» TASK OBJECTIVE
Every line from the first in the listing below to the line containing "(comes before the" is to be repeated exactly, and no line past it.

» DATA EXCERPT

== Segment start ==

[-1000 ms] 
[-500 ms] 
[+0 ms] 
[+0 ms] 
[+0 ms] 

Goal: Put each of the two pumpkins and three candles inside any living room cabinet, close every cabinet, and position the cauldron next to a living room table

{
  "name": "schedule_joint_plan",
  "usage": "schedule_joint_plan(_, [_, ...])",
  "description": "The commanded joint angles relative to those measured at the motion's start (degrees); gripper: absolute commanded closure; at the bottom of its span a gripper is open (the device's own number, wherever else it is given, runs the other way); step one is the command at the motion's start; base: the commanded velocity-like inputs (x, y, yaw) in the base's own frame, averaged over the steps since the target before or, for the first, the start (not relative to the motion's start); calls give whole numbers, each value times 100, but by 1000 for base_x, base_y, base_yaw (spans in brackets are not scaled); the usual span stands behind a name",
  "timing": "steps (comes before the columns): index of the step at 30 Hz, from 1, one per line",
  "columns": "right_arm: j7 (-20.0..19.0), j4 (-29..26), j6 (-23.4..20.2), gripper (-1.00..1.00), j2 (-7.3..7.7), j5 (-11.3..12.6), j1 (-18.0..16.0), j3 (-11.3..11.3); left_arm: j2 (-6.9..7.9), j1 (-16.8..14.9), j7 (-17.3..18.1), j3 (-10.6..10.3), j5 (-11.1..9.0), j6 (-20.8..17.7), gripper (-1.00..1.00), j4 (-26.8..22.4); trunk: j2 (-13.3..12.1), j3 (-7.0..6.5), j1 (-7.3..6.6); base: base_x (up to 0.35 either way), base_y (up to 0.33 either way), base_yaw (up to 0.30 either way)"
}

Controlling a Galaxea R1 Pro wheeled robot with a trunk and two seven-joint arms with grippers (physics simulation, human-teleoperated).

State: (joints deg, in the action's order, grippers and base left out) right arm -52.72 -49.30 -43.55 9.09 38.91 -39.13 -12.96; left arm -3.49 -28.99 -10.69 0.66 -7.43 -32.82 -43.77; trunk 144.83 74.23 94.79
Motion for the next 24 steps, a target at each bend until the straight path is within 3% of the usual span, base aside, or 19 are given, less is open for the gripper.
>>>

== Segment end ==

» EXERCISE SOLUTION
[-1000 ms] 
[-500 ms] 
[+0 ms] 
[+0 ms] 
[+0 ms] 

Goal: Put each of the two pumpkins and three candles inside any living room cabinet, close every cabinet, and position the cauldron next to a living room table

{
  "name": "schedule_joint_plan",
  "usage": "schedule_joint_plan(_, [_, ...])",
  "description": "The commanded joint angles relative to those measured at the motion's start (degrees); gripper: absolute commanded closure; at the bottom of its span a gripper is open (the device's own number, wherever else it is given, runs the other way); step one is the command at the motion's start; base: the commanded velocity-like inputs (x, y, yaw) in the base's own frame, averaged over the steps since the target before or, for the first, the start (not relative to the motion's start); calls give whole numbers, each value times 100, but by 1000 for base_x, base_y, base_yaw (spans in brackets are not scaled); the usual span stands behind a name",
  "timing": "steps (comes before the columns): index of the step at 30 Hz, from 1, one per line",

The answer is now complete.